Records contained in a dataset:
+++

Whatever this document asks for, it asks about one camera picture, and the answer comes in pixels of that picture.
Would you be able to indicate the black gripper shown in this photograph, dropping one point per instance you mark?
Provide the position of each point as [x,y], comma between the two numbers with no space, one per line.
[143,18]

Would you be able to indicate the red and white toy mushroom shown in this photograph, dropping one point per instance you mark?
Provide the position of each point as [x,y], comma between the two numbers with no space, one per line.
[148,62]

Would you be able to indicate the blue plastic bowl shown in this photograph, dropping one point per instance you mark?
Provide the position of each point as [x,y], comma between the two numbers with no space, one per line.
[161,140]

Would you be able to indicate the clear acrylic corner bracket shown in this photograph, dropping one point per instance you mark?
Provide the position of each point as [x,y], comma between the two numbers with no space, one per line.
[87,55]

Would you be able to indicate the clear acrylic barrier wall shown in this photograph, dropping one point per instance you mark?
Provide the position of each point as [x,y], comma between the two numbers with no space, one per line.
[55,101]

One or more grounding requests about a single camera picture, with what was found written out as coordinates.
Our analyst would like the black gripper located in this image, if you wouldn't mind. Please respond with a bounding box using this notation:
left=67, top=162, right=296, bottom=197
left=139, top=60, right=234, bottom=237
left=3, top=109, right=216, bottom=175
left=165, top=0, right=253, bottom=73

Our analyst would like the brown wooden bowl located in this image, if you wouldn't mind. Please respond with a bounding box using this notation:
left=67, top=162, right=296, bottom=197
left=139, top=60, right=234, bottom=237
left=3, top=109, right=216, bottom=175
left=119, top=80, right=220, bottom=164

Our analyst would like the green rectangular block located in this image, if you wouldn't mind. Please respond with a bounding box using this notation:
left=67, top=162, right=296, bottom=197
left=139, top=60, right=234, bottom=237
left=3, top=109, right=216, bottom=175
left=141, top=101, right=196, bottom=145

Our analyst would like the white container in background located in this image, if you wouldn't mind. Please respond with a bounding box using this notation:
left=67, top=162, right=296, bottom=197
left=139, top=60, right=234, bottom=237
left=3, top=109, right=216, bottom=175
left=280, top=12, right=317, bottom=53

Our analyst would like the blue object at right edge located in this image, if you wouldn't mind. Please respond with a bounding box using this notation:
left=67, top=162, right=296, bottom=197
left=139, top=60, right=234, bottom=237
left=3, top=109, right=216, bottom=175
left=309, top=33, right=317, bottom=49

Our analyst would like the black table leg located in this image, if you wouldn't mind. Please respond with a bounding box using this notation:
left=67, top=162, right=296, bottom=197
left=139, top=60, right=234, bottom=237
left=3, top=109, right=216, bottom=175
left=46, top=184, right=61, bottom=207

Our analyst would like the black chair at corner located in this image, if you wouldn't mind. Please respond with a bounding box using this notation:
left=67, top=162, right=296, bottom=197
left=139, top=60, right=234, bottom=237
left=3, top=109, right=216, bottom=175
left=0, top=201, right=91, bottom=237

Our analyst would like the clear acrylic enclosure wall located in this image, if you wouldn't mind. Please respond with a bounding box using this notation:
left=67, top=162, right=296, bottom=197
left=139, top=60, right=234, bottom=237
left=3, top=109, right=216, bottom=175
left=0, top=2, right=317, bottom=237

+++

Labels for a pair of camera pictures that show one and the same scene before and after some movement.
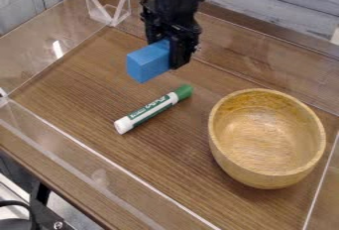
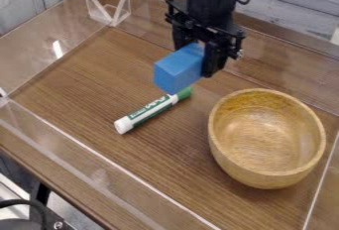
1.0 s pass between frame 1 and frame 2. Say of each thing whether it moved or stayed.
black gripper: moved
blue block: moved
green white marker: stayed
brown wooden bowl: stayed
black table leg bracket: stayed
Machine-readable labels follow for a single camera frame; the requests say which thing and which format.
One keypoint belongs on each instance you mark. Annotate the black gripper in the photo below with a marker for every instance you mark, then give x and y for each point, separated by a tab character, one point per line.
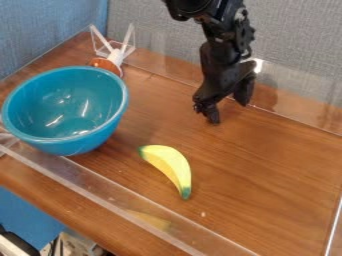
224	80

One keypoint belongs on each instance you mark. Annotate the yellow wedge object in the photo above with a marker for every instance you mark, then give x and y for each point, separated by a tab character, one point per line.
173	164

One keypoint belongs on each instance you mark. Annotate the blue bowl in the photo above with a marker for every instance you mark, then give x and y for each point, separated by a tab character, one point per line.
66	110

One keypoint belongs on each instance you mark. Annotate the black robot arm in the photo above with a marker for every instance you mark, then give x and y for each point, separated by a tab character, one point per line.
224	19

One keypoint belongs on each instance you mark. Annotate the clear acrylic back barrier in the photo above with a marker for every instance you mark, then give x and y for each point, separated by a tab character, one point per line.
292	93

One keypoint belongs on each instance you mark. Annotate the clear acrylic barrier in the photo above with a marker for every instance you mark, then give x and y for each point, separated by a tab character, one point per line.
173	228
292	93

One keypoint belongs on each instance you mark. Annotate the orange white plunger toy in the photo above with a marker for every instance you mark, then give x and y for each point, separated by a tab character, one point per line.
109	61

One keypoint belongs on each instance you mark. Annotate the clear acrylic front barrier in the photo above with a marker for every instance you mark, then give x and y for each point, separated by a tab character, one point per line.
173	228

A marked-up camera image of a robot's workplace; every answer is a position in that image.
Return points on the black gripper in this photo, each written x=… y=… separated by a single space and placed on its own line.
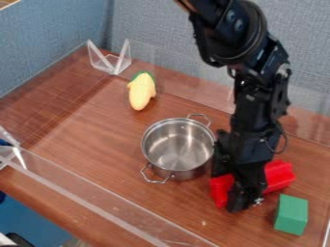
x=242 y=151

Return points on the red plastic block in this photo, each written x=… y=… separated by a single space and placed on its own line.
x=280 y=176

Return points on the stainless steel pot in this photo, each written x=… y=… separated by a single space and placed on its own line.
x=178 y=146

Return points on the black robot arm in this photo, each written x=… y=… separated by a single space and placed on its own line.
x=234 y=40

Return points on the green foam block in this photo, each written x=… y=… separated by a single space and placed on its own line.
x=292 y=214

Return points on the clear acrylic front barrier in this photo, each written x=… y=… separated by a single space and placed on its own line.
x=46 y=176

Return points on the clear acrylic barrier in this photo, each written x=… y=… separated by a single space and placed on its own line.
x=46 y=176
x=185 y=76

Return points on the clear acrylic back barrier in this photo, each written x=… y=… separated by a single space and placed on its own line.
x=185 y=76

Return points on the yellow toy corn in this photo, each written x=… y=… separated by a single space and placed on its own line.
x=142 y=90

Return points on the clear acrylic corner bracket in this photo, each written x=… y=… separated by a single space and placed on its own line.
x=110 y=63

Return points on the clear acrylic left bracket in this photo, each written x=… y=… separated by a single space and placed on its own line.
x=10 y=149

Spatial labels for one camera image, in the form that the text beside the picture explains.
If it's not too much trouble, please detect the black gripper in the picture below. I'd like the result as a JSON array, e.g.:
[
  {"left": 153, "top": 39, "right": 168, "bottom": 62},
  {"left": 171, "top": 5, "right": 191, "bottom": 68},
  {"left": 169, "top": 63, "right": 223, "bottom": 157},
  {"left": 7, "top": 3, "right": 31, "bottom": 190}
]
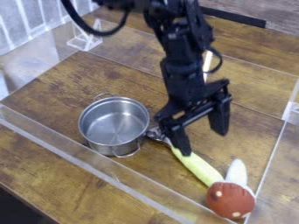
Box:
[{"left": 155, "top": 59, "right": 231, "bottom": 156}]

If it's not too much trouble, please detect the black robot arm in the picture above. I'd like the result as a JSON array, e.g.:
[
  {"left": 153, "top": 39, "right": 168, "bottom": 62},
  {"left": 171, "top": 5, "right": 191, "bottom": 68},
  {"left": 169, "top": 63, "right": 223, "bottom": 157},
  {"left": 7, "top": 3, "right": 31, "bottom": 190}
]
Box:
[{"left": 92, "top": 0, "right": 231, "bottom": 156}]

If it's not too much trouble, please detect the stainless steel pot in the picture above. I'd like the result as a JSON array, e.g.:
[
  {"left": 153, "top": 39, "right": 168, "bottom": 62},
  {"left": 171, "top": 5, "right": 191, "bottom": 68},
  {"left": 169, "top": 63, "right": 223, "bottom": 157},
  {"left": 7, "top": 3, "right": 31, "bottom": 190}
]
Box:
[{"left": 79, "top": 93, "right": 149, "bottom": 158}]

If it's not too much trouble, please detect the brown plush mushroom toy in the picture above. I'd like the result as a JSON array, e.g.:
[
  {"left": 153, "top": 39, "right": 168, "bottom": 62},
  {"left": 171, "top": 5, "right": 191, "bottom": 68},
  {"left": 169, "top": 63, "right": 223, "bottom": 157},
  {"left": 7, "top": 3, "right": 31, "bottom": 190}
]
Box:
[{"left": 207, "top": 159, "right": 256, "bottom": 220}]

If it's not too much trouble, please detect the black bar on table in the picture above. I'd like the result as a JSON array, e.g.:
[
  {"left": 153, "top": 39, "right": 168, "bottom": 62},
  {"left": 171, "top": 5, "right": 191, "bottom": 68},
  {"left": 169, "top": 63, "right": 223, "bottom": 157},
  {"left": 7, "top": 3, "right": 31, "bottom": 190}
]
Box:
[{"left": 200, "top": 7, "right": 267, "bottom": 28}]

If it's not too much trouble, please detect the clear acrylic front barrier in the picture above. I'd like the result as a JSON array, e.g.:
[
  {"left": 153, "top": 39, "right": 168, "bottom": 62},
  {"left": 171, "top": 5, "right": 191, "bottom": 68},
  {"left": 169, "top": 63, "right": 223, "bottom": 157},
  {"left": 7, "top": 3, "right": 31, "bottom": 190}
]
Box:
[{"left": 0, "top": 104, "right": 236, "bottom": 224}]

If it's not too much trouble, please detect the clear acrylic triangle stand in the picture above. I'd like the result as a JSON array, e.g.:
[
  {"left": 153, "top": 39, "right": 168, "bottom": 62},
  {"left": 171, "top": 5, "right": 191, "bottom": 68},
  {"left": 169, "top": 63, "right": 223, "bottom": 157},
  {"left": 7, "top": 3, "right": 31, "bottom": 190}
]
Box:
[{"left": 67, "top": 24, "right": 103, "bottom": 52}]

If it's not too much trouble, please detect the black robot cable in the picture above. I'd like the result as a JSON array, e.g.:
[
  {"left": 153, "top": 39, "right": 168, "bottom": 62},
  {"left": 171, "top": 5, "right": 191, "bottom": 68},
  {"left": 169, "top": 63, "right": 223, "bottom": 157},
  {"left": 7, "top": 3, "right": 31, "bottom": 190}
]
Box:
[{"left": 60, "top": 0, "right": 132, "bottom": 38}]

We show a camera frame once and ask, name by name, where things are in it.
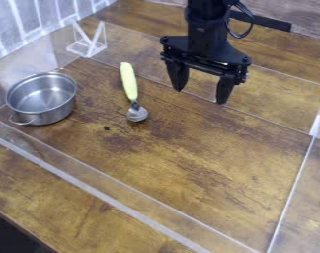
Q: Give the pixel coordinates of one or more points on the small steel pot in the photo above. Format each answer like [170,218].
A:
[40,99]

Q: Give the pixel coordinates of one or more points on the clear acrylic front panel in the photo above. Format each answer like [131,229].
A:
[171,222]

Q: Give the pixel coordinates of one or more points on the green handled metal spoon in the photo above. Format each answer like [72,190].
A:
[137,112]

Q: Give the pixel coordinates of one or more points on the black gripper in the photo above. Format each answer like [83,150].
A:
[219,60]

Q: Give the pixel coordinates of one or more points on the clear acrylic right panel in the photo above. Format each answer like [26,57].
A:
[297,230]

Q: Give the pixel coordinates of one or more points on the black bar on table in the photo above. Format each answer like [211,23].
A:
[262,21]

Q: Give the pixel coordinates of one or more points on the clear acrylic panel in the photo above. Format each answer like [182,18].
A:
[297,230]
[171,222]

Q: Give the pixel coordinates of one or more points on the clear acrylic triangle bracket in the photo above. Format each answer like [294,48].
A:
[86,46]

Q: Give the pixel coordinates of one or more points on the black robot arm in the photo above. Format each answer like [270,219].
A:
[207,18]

+++

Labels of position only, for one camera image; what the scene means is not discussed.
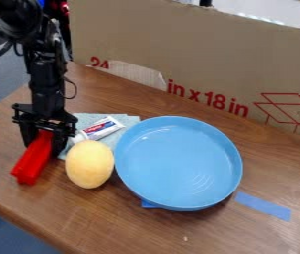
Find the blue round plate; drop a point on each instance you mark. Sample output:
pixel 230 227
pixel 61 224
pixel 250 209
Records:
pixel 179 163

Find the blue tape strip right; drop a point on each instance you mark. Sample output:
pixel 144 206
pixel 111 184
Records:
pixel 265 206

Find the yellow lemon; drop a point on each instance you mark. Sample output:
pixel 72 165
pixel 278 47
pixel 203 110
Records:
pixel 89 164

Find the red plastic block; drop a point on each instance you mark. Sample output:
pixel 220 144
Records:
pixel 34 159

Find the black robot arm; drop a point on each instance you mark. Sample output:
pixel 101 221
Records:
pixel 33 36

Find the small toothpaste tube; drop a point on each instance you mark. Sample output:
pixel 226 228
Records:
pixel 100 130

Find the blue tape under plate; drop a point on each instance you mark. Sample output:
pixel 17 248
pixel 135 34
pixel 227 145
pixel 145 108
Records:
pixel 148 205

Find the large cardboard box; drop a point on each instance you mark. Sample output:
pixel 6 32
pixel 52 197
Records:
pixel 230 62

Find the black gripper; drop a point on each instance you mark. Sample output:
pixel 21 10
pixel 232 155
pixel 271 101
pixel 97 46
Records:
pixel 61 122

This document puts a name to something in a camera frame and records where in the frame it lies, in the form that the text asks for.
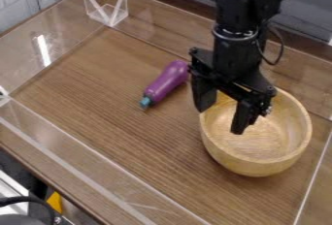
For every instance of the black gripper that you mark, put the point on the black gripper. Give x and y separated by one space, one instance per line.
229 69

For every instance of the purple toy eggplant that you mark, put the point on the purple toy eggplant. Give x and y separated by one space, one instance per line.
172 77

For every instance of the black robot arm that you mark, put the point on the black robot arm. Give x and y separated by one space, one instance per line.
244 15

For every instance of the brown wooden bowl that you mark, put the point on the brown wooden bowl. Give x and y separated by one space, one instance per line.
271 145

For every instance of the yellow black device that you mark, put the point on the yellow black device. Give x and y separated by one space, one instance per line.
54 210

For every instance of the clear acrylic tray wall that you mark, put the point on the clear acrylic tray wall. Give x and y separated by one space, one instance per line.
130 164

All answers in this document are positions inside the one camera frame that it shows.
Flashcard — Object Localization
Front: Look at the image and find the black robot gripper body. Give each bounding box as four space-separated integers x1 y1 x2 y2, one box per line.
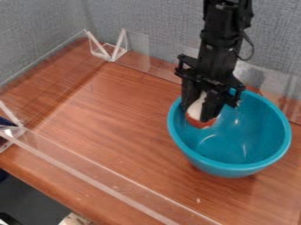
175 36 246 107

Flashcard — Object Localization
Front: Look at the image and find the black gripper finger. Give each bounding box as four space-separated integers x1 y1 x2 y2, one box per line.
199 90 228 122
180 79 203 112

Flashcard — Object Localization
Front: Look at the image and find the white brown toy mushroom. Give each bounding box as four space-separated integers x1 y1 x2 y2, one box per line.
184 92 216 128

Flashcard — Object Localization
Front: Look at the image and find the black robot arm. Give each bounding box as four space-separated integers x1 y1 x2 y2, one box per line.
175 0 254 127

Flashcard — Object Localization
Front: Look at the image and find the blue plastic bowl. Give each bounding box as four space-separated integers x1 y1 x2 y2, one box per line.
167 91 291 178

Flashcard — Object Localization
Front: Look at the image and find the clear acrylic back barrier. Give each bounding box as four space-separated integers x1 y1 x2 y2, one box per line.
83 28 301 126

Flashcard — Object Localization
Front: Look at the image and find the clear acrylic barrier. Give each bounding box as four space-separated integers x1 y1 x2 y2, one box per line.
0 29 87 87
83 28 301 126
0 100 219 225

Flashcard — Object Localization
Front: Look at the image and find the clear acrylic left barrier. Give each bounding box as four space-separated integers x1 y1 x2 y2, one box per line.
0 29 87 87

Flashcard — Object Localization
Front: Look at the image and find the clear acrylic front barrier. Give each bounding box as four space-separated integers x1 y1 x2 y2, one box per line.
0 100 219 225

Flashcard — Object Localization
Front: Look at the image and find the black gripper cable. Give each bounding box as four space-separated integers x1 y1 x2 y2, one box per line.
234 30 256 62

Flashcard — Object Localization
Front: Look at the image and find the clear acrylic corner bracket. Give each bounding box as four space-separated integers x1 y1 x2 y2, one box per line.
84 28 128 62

+++

Would you print, exactly as written, every line above from the one holding "Whatever this document" through the one holding "Would you be able to indicate the black", with both included and no other lines?

YOUR RESPONSE →
Whatever this document asks for, it asks about one camera picture, and the answer comes in pixels of that picture.
Would you be able to indicate the black gripper shown in this photograph, dropping one point per instance you mark?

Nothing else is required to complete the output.